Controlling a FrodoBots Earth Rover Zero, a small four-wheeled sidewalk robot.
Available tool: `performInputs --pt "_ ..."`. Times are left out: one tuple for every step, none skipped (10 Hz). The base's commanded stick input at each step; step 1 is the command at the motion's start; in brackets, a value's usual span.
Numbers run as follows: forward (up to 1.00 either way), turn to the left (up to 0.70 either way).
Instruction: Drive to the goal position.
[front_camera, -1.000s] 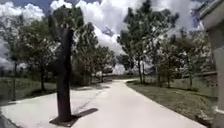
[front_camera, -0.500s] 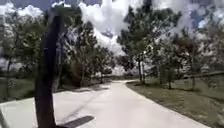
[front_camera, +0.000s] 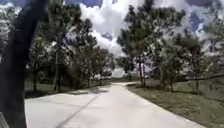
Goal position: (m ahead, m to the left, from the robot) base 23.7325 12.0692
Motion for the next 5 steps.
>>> performInputs --pt "0.7 0.0" --pt "0.7 0.0" --pt "0.7 0.0" --pt "0.7 0.0" --pt "0.7 0.21"
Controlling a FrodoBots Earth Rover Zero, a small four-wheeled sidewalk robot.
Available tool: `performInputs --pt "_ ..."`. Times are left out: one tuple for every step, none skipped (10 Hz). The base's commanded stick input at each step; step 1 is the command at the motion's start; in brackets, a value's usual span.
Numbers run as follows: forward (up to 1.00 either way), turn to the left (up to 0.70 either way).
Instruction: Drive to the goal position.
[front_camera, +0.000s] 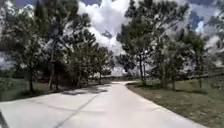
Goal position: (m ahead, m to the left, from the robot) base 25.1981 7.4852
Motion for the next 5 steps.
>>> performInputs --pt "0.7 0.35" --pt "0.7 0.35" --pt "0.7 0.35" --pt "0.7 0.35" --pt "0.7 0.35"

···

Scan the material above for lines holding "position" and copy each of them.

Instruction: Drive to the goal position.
Goal position: (m ahead, m to the left, from the robot) base 23.7325 12.0692
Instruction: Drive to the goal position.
Goal position: (m ahead, m to the left, from the robot) base 25.1981 7.4852

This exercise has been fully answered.